* [What to do]: Repeat exactly, and only, the lines running from the one that holds "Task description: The" to the end of the records.

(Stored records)
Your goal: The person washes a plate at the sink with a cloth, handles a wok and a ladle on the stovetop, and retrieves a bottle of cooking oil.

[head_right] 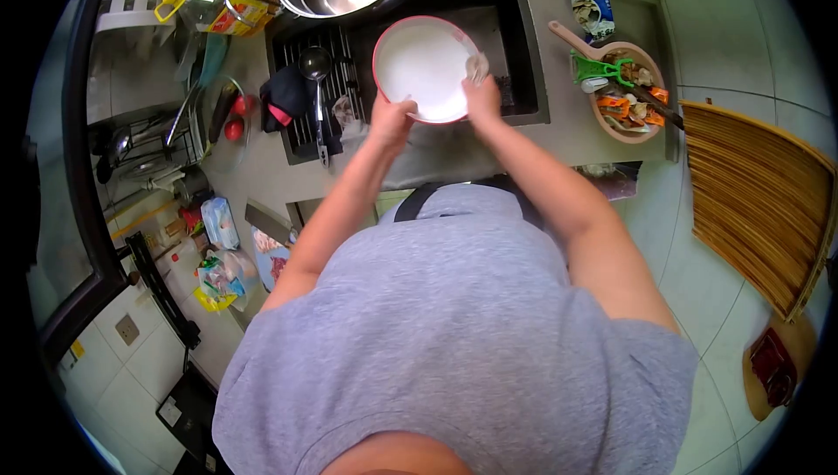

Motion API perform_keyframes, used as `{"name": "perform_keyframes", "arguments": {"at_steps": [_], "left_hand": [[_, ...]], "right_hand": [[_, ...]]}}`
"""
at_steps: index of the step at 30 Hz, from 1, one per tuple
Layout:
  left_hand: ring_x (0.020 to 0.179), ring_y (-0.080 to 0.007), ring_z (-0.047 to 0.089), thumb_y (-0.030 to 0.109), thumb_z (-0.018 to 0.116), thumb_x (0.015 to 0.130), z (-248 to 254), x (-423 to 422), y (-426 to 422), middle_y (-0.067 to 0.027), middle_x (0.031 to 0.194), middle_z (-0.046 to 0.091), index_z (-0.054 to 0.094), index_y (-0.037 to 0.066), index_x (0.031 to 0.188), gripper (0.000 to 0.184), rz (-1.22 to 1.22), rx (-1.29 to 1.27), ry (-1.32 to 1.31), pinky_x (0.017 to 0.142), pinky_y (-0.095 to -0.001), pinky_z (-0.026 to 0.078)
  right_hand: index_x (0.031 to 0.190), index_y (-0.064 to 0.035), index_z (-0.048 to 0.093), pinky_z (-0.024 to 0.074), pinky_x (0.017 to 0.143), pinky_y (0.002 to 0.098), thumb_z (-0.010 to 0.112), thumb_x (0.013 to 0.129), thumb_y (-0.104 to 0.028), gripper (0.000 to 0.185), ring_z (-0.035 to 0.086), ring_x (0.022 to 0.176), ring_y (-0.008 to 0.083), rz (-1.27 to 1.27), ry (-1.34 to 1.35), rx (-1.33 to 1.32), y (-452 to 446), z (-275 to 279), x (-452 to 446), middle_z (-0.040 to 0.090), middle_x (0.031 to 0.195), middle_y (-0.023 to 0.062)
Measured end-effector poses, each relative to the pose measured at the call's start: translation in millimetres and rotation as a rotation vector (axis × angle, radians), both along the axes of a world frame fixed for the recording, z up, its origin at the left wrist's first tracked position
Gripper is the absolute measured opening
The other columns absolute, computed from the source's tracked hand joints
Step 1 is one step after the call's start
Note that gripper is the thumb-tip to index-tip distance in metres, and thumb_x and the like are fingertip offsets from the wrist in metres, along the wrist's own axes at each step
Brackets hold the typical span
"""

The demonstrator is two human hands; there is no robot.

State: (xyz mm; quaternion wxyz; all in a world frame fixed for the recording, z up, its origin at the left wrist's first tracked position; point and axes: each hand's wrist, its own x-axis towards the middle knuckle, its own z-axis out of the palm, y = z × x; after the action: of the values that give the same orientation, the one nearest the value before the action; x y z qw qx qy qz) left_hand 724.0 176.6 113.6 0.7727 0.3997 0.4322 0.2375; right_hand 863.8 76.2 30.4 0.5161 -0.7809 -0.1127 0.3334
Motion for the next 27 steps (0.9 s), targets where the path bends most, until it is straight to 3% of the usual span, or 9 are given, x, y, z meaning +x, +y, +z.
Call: {"name": "perform_keyframes", "arguments": {"at_steps": [2,4,6,8,13,15,17,22,27], "left_hand": [[0.099,-0.0236,0.059,-0.018,0.051,0.061,-2,15,-23,-0.0095,0.115,0.055,0.045,0.002,0.127,0.069,0.138,0.082,0.075,0.075,-0.0335,0.052],[0.099,-0.0256,0.06,-0.018,0.052,0.062,-8,13,-15,-0.0105,0.115,0.056,0.046,0.003,0.127,0.069,0.051,-0.125,0.049,0.074,-0.0357,0.054],[0.099,-0.0284,0.062,-0.017,0.052,0.065,-18,-1,9,-0.0129,0.116,0.058,0.046,0.002,0.129,0.067,-0.086,-0.253,0.091,0.077,-0.0398,0.056],[0.106,-0.032,0.062,-0.015,0.052,0.068,-10,-14,30,-0.0162,0.121,0.058,0.046,0.0,0.132,0.066,-0.202,-0.356,0.021,0.088,-0.0448,0.056],[0.109,-0.0321,0.061,-0.016,0.054,0.068,-36,-19,50,-0.0173,0.122,0.058,0.045,-0.001,0.132,0.066,-0.232,-0.472,-0.031,0.091,-0.045,0.055],[0.109,-0.0317,0.061,-0.017,0.054,0.069,-46,-15,51,-0.0169,0.122,0.057,0.045,-0.001,0.132,0.066,-0.214,-0.487,-0.077,0.091,-0.0445,0.055],[0.109,-0.0316,0.061,-0.017,0.054,0.069,-48,-7,52,-0.0167,0.121,0.057,0.044,-0.001,0.133,0.067,-0.195,-0.503,-0.103,0.091,-0.0444,0.055],[0.108,-0.0319,0.062,-0.017,0.054,0.07,-48,10,60,-0.0172,0.121,0.057,0.043,0.001,0.134,0.068,-0.177,-0.524,-0.1,0.089,-0.0454,0.055],[0.109,-0.0302,0.061,-0.017,0.054,0.071,-61,22,68,-0.0164,0.121,0.057,0.044,-0.001,0.134,0.066,-0.17,-0.552,-0.053,0.092,-0.0429,0.054]], "right_hand": [[0.104,0.002,0.058,0.049,0.041,0.0322,0.067,0.083,-0.011,0.026,0.067,0.059,0.0234,-0.046,0.457,0.031,0,48,-30,0.068,0.079,0.0146],[0.107,0.0037,0.056,0.0462,0.036,0.031,0.071,0.079,-0.015,0.037,0.063,0.048,0.0208,0.021,0.574,-0.019,-1,29,-27,0.067,0.075,0.0142],[0.11,0.0021,0.058,0.0513,0.047,0.0327,0.076,0.076,-0.021,0.045,0.066,0.058,0.0202,0.272,0.149,-0.147,3,20,13,0.069,0.079,0.0135],[0.114,0.0034,0.058,0.0508,0.088,0.0394,0.08,0.07,-0.036,0.063,0.065,0.102,0.0335,0.33,-0.261,-0.249,16,32,49,0.067,0.109,0.0226],[0.113,-0.0001,0.066,0.0511,0.086,0.0387,0.066,0.08,-0.06,0.068,0.066,0.1,0.0339,0.711,-0.316,-0.371,54,61,127,0.068,0.108,0.0194],[0.098,0.0002,0.067,0.0536,0.065,0.0343,0.071,0.085,-0.039,0.042,0.068,0.07,0.0234,0.564,-0.455,-0.26,76,47,176,0.07,0.081,0.0132],[0.093,0.0,0.068,0.0525,0.079,0.0414,0.075,0.08,-0.025,0.029,0.067,0.089,0.034,0.369,-0.53,-0.174,109,45,221,0.069,0.094,0.0188],[0.1,0.0005,0.066,0.0525,0.077,0.041,0.075,0.08,-0.024,0.033,0.068,0.085,0.0325,0.331,-0.872,-0.073,191,55,288,0.07,0.086,0.0168],[0.096,-0.0022,0.069,0.0514,0.064,0.0353,0.068,0.085,-0.018,0.02,0.066,0.069,0.0229,0.502,-0.675,-0.081,223,30,316,0.068,0.076,0.0133]]}}
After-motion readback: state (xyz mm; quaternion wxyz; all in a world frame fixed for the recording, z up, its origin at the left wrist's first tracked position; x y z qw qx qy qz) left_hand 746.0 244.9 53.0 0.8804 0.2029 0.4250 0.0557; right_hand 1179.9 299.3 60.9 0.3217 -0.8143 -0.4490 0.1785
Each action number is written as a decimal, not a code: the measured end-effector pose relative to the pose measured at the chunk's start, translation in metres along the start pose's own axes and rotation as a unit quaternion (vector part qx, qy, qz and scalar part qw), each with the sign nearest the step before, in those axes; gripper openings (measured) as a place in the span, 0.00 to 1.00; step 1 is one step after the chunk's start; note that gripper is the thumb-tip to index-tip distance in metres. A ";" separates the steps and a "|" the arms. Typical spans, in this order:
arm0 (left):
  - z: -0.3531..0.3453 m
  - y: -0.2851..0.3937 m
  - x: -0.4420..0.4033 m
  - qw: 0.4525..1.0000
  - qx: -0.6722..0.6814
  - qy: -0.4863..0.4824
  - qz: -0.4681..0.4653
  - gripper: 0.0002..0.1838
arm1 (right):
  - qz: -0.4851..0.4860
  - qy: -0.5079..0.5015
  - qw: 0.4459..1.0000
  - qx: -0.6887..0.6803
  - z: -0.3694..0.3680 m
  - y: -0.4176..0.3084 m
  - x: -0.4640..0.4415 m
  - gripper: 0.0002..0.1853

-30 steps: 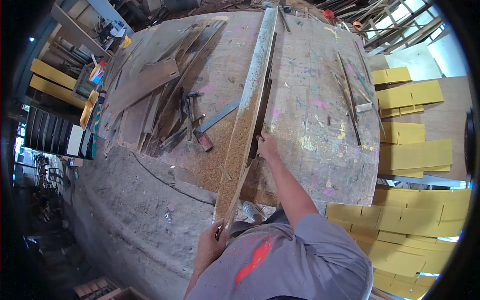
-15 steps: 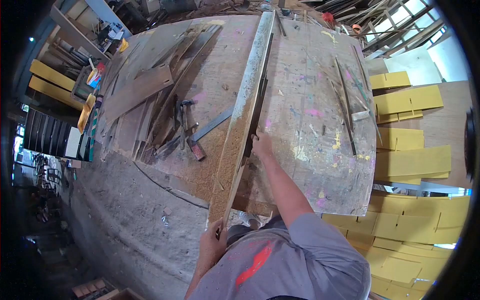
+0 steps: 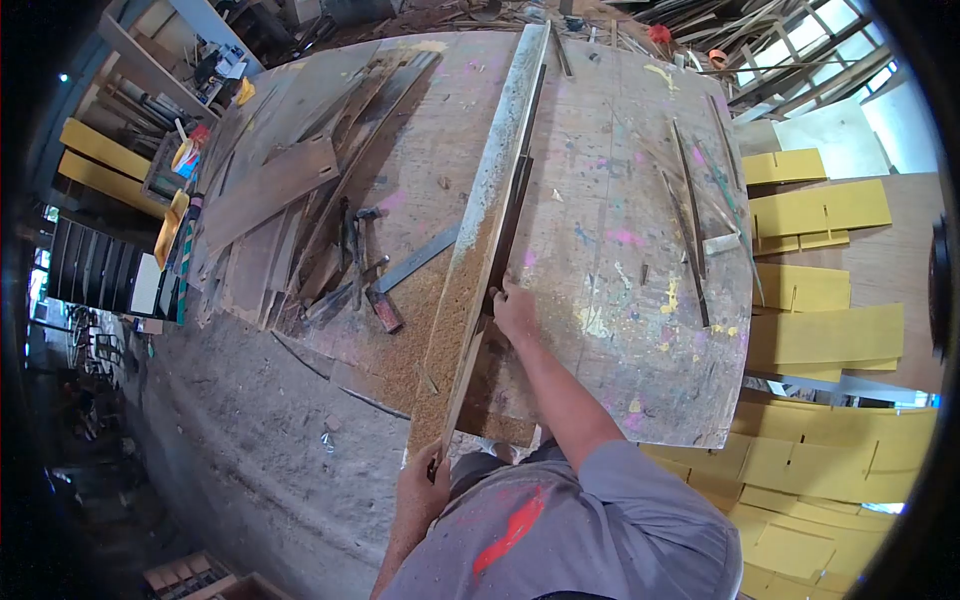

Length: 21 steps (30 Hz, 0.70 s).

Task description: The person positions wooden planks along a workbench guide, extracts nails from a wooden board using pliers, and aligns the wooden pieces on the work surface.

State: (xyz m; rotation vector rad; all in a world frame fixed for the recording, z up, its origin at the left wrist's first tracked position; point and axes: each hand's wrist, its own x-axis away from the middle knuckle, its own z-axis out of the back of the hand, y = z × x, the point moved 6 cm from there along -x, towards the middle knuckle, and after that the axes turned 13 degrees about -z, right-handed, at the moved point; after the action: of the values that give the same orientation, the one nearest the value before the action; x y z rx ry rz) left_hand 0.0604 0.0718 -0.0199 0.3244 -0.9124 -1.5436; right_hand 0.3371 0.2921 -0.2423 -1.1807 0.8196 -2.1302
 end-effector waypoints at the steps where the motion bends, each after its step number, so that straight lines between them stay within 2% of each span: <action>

* [Finished exercise]:
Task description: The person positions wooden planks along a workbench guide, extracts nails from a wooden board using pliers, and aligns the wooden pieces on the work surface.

State: (xyz m; rotation vector rad; all in a world frame fixed for the recording, z up, its origin at the left wrist's first tracked position; point and axes: each hand's wrist, its own x-axis away from the middle knuckle, its own z-axis out of the back of the hand, y = z × x, the point moved 6 cm from there along -x, towards the middle knuckle, and after that the axes turned 13 degrees about -z, right-handed, at the moved point; after the action: of the values that give the same orientation, the one nearest the value before the action; x y z rx ry rz) left_hand 0.0604 0.0718 -0.0199 0.3244 -0.9124 -1.5436; right_hand 0.3371 0.2921 -0.2423 -1.1807 0.8196 -2.1302
 end-effector waypoints at the steps where the motion bends, each after its step number, so that straight lines between them stay within 2% of each span: <action>

The answer stands, and there is nothing more to add.